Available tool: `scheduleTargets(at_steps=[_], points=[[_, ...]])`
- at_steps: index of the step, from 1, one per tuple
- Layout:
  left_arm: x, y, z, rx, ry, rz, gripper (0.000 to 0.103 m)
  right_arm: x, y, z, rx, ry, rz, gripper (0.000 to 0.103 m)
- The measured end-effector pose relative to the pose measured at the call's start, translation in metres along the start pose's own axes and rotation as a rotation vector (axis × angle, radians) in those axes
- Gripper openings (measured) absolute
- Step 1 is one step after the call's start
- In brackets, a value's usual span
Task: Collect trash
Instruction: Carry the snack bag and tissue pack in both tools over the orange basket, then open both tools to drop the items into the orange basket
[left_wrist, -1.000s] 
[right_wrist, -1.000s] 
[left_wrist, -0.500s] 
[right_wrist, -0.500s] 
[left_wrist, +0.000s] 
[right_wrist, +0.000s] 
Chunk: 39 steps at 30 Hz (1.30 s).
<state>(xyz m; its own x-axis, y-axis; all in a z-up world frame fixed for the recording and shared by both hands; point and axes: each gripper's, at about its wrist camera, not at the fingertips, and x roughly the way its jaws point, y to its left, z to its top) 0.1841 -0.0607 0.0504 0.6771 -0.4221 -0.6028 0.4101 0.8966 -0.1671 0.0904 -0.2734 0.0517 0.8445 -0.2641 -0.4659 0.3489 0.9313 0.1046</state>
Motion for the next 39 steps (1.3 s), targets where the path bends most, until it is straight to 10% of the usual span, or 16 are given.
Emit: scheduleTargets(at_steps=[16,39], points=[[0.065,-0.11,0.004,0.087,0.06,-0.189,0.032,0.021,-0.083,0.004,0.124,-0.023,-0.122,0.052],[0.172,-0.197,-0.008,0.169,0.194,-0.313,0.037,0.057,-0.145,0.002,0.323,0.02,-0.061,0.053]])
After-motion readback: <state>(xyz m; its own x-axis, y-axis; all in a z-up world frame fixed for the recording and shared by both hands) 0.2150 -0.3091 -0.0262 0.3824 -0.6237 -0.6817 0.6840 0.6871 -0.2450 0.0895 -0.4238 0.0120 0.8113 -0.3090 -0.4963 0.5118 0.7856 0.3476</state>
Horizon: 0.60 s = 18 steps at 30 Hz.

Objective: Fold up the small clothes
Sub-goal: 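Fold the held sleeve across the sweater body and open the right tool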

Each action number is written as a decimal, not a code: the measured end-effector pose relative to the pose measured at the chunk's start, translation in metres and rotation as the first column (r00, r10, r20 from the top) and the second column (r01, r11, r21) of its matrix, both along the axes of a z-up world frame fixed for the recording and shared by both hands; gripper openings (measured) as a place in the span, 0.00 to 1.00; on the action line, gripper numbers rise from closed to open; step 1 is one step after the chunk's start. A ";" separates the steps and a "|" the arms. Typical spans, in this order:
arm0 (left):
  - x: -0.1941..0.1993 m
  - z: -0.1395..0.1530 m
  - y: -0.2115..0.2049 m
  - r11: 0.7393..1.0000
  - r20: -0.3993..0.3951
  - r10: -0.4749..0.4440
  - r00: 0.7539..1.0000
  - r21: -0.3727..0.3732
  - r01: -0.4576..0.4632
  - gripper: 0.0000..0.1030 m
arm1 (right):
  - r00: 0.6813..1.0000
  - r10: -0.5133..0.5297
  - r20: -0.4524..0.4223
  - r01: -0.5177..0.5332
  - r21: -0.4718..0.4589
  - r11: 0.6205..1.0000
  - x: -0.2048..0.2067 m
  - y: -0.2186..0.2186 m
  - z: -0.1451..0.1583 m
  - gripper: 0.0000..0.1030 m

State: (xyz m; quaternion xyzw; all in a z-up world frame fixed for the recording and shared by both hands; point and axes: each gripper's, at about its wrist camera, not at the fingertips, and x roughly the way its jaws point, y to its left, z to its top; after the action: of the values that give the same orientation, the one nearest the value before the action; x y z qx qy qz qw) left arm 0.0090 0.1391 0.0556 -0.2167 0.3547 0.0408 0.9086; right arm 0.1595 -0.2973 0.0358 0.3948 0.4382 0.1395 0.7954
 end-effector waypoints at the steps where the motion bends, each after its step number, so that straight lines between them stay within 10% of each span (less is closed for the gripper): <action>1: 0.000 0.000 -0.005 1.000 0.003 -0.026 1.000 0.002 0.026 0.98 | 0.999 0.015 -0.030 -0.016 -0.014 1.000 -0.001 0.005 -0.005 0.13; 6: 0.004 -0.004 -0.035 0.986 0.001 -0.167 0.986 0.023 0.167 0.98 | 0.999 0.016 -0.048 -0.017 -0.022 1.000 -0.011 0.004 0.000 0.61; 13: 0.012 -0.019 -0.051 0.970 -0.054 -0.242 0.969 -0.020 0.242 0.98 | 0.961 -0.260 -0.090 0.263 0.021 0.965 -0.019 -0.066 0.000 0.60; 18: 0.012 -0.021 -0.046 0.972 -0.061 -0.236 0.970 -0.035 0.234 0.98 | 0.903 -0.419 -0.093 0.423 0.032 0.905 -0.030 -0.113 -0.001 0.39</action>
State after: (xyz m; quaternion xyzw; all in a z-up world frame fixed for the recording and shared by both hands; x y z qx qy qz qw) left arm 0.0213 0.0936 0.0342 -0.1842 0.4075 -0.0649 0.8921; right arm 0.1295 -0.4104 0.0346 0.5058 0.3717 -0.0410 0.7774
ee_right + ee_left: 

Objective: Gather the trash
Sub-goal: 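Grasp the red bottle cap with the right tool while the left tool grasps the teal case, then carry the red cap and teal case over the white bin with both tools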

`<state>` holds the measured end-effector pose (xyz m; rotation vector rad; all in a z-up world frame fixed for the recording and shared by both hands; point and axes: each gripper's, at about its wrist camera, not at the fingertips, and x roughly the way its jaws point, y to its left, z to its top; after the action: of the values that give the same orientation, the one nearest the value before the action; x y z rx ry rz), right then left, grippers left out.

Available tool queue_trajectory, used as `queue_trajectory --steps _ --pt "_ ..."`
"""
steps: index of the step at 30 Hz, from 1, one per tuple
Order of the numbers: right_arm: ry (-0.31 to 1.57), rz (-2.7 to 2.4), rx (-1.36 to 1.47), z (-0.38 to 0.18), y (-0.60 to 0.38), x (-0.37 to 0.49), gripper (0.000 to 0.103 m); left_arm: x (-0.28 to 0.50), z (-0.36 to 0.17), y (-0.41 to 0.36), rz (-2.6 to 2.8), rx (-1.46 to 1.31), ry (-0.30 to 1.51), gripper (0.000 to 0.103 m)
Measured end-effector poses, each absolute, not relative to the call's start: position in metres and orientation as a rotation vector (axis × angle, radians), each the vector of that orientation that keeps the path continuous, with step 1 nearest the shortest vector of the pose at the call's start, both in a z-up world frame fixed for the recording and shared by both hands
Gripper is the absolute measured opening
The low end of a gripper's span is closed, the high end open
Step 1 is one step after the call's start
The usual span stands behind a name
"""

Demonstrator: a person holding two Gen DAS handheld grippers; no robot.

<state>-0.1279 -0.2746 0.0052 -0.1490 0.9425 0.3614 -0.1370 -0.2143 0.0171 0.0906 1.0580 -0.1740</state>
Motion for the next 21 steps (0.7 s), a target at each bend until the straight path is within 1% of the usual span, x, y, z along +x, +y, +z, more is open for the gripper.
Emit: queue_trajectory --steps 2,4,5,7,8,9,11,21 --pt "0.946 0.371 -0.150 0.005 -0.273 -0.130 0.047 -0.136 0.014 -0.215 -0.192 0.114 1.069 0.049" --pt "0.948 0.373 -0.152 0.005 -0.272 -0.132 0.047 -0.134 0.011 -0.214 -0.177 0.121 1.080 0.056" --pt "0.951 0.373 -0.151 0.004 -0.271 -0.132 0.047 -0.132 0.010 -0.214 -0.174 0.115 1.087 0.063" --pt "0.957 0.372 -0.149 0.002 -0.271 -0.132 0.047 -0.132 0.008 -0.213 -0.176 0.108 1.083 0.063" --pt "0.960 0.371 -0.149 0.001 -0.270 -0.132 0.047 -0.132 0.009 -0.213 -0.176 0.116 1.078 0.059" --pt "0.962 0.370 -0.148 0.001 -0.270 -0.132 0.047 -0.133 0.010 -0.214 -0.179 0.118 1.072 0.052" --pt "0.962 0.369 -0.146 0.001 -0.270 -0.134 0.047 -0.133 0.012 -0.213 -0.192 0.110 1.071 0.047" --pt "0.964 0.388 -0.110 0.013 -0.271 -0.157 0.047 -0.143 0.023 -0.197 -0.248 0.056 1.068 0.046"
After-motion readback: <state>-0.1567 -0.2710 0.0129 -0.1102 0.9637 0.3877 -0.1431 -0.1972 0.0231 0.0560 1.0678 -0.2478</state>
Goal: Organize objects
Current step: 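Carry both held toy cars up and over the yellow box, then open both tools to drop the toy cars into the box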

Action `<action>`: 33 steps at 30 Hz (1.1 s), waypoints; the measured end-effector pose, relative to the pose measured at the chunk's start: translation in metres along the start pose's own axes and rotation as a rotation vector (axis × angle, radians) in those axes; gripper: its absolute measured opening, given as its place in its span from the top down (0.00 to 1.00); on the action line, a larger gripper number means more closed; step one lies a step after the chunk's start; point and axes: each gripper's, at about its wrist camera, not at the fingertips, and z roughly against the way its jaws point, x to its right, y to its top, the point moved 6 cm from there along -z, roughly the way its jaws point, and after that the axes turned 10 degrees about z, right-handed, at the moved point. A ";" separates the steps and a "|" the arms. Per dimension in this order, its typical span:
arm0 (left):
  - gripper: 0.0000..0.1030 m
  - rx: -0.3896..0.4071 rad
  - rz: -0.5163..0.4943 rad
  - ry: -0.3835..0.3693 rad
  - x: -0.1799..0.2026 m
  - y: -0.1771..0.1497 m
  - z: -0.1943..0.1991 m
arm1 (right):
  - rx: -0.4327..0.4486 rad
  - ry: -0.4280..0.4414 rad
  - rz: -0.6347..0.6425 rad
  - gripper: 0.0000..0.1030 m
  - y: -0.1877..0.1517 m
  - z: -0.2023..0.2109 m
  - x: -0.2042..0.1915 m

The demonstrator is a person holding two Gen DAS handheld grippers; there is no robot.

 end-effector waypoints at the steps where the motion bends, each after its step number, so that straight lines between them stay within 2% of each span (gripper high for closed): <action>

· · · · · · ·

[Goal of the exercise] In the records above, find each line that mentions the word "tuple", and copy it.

[Solution for this problem]
- at_steps: index of the step, from 1, one per tuple
steps: index of the step at 30 Hz, from 1, one per tuple

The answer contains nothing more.